## What needs to be done
Reproduce the entries shown below only from the line with "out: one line" down to the line with "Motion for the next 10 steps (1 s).", keeping both end lines and copying each one exactly.

(Items from a dataset)
===============

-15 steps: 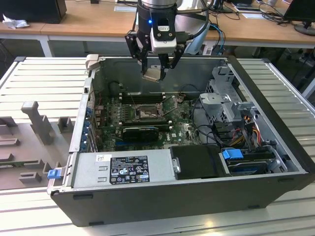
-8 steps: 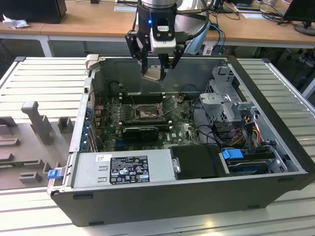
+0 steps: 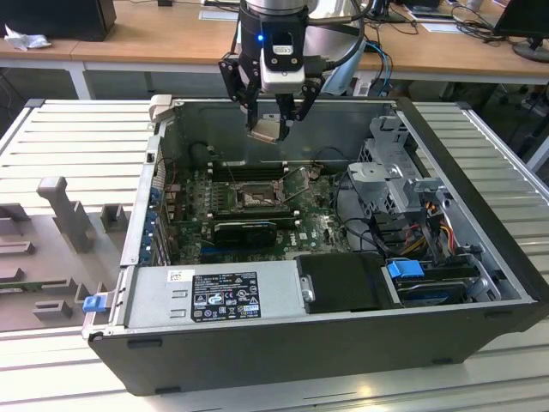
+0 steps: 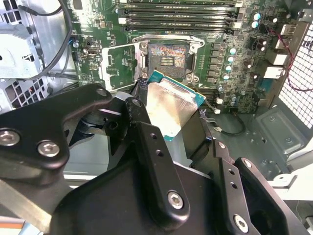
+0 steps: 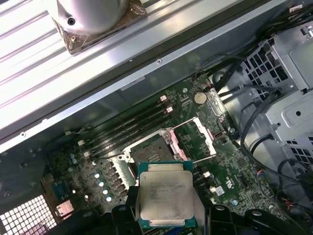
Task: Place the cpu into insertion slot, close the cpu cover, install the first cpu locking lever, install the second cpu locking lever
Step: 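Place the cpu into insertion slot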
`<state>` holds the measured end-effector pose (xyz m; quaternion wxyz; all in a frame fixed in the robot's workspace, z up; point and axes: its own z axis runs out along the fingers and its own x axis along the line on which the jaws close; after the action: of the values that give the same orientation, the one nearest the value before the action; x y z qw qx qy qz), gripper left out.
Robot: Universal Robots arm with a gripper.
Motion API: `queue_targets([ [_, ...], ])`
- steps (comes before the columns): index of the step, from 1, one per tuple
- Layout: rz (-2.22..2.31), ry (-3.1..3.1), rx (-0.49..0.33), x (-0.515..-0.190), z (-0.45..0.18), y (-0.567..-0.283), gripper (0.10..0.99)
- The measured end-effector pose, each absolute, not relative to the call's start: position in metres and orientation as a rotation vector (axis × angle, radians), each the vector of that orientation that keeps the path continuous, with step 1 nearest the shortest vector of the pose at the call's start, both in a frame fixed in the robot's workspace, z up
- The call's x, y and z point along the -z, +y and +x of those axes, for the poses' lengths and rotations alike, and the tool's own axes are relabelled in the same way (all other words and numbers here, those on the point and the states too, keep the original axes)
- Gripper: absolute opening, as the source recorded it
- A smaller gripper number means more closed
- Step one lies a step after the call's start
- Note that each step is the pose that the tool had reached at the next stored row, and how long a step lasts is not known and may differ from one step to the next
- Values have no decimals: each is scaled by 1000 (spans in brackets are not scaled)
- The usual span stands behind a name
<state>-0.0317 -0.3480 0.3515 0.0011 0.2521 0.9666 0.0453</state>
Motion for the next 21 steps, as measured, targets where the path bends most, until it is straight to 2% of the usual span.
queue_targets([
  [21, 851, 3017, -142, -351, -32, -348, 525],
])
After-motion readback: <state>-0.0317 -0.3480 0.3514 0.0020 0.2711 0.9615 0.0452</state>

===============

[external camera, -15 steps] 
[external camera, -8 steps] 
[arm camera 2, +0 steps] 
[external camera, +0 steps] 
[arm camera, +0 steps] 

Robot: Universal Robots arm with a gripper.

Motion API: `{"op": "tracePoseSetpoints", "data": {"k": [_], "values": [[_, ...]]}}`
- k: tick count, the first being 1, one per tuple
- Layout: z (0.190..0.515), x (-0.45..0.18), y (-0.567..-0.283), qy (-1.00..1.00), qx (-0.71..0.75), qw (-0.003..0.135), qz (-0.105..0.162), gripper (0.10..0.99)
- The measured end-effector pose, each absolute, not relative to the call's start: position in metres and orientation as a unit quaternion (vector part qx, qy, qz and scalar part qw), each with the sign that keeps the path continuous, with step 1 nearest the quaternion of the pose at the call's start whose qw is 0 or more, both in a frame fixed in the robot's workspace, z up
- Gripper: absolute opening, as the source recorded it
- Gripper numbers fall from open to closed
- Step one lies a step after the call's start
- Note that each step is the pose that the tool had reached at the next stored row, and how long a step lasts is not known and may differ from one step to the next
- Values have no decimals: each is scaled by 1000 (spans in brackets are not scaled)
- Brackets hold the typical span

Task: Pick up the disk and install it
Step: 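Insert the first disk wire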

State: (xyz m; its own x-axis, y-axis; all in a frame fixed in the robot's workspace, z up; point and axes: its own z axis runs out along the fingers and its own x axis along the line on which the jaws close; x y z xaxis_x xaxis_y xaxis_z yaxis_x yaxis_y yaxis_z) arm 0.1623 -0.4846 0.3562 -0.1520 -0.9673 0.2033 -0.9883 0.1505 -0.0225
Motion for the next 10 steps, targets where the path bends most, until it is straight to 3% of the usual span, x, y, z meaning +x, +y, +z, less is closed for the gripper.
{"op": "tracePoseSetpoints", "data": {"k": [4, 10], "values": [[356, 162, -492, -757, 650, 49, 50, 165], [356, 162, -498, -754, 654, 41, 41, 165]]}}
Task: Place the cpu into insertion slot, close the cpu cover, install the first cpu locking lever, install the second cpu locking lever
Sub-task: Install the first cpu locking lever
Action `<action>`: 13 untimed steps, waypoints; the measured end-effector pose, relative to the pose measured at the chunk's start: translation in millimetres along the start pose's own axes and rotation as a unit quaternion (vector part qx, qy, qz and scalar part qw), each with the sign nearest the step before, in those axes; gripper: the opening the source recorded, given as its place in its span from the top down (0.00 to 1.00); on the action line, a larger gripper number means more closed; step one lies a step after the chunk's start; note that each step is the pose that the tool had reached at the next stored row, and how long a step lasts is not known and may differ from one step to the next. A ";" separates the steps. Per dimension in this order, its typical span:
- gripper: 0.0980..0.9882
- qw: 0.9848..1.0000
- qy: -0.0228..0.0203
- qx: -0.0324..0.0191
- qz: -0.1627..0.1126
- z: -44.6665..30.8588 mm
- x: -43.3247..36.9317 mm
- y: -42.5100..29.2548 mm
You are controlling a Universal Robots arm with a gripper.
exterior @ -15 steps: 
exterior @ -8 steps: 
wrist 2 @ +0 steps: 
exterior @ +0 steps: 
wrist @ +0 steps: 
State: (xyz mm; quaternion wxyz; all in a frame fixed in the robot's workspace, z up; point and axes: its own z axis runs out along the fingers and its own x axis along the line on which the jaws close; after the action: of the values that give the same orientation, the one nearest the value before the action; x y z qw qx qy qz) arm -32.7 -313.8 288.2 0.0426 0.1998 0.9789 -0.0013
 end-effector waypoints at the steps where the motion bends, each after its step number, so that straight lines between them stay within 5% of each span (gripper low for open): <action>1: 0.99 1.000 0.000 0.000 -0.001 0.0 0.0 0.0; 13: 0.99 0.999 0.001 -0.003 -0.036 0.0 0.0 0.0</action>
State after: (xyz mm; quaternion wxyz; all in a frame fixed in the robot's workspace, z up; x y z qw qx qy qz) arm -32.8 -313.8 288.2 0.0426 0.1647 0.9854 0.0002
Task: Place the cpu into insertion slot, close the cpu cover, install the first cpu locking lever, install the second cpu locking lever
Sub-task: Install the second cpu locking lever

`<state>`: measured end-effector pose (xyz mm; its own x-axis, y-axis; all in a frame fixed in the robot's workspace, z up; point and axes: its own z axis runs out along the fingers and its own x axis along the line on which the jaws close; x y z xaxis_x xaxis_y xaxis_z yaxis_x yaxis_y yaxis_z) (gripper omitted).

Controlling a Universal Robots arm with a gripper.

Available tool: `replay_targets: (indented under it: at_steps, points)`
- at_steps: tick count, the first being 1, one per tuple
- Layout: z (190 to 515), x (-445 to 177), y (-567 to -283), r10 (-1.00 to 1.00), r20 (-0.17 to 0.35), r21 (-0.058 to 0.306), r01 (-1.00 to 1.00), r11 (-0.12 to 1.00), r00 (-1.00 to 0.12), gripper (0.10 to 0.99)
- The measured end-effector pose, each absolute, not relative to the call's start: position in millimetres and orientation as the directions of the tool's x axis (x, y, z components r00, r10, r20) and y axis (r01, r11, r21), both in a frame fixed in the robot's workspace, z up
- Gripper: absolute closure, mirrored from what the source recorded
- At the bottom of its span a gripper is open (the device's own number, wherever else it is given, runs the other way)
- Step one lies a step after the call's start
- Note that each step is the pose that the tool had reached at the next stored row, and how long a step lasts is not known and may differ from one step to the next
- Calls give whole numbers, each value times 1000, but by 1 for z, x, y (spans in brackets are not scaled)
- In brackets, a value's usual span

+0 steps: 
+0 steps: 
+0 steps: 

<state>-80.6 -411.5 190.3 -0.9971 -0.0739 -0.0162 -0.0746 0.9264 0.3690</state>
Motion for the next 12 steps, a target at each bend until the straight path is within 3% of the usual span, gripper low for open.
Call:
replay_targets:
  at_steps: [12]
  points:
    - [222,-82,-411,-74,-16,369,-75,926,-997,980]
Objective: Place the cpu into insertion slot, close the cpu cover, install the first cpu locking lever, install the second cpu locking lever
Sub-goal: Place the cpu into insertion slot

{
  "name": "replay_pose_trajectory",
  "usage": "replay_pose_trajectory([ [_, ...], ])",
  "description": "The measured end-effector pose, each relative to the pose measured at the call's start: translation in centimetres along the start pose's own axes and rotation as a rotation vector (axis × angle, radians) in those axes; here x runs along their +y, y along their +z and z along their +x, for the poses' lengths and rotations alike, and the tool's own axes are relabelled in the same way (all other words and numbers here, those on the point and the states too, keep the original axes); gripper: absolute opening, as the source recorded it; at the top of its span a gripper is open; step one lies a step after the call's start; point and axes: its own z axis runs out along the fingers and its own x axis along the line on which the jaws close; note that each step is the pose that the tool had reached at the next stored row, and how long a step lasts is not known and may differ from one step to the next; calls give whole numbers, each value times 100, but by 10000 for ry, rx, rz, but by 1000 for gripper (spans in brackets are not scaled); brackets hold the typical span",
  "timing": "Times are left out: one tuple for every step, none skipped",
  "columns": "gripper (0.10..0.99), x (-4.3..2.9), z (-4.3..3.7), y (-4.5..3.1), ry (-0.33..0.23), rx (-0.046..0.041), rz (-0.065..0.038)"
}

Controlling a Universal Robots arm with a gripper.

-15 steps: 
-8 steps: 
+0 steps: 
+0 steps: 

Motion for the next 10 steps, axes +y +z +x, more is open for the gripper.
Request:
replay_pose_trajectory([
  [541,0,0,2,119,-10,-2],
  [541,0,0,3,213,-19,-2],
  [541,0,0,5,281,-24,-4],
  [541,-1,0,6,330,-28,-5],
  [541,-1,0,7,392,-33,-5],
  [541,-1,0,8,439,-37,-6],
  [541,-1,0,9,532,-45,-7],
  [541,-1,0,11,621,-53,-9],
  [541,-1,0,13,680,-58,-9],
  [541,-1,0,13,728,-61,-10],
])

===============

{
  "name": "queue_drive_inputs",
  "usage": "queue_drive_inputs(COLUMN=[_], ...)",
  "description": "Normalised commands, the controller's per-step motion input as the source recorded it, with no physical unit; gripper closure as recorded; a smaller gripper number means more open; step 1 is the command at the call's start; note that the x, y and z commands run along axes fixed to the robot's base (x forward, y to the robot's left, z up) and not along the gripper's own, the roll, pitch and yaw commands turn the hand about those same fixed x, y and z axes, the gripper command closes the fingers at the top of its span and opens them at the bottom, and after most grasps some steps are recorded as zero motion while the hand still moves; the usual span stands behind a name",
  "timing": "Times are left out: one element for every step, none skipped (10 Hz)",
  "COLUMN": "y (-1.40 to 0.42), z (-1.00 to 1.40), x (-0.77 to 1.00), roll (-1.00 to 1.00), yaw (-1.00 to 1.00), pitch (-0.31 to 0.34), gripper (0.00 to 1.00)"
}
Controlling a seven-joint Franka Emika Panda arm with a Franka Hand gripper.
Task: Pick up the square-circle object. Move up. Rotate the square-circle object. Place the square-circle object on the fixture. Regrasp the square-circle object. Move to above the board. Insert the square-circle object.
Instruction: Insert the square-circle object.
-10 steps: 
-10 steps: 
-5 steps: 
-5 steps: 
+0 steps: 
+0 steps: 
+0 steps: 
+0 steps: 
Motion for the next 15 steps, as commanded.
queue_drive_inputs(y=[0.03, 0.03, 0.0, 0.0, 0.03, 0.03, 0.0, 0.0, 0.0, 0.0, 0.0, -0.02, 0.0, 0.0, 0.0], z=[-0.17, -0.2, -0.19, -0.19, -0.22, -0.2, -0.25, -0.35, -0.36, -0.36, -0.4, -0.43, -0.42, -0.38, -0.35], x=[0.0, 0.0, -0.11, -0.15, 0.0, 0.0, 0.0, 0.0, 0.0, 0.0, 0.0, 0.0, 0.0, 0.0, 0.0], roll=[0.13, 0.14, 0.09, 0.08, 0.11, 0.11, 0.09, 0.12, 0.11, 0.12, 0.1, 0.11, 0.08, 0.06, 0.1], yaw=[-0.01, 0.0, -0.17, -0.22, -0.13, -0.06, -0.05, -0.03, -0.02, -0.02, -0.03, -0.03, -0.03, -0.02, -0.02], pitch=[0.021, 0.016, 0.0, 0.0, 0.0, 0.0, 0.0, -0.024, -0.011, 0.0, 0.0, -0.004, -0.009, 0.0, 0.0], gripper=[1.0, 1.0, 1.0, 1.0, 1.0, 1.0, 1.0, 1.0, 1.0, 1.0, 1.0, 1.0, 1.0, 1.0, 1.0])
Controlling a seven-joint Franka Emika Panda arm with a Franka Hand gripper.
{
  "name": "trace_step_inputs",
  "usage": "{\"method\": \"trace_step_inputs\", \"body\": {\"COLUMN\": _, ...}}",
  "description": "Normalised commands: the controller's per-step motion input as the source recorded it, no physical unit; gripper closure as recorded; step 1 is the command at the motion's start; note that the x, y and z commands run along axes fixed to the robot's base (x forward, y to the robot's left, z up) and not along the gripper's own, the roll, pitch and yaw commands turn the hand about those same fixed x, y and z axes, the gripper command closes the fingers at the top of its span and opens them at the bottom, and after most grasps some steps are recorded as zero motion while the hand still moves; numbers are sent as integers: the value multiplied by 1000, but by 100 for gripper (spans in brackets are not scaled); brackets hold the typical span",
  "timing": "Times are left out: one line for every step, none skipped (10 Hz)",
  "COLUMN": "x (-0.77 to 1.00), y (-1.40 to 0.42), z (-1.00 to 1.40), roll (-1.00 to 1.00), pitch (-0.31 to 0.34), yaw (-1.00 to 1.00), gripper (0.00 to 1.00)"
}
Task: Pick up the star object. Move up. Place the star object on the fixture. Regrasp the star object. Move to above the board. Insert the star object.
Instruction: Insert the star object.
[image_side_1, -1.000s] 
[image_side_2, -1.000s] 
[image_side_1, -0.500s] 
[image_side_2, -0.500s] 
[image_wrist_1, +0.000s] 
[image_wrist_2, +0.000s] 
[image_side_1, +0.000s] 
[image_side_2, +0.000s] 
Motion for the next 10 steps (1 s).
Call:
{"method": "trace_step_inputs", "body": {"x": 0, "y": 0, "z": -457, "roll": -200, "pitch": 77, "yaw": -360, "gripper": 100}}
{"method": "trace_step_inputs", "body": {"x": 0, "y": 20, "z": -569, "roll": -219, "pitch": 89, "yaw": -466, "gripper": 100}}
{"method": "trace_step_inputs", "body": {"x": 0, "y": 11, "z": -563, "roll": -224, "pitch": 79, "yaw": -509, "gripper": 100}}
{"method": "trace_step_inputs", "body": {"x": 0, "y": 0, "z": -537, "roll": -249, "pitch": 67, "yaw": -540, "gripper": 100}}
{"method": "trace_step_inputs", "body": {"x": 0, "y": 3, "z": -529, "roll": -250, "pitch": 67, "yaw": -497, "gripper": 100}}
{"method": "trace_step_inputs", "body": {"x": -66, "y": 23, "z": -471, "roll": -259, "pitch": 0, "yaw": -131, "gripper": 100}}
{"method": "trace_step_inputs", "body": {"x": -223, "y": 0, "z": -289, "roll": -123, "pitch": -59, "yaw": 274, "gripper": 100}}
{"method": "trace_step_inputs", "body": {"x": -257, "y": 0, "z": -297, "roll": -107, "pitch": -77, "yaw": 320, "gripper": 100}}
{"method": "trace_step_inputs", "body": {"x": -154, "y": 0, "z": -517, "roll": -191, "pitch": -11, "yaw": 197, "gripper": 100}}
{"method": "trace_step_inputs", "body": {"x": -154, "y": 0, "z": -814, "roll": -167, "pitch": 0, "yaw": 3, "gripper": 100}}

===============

## Result of the exercise
  "timing": "Times are left out: one line for every step, none skipped (10 Hz)",
  "COLUMN": "x (-0.77 to 1.00), y (-1.40 to 0.42), z (-1.00 to 1.40), roll (-1.00 to 1.00), pitch (-0.31 to 0.34), yaw (-1.00 to 1.00), gripper (0.00 to 1.00)"
}
Task: Pick up the star object. Move up. Place the star object on the fixture. Regrasp the star object. Move to above the board. Insert the star object.
Instruction: Insert the star object.
[image_side_1, -1.000s] 
[image_side_2, -1.000s] 
[image_side_1, -0.500s] 
[image_side_2, -0.500s] 
[image_wrist_1, +0.000s] 
[image_wrist_2, +0.000s] 
[image_side_1, +0.000s] 
[image_side_2, +0.000s] 
Motion for the next 10 steps (1 s).

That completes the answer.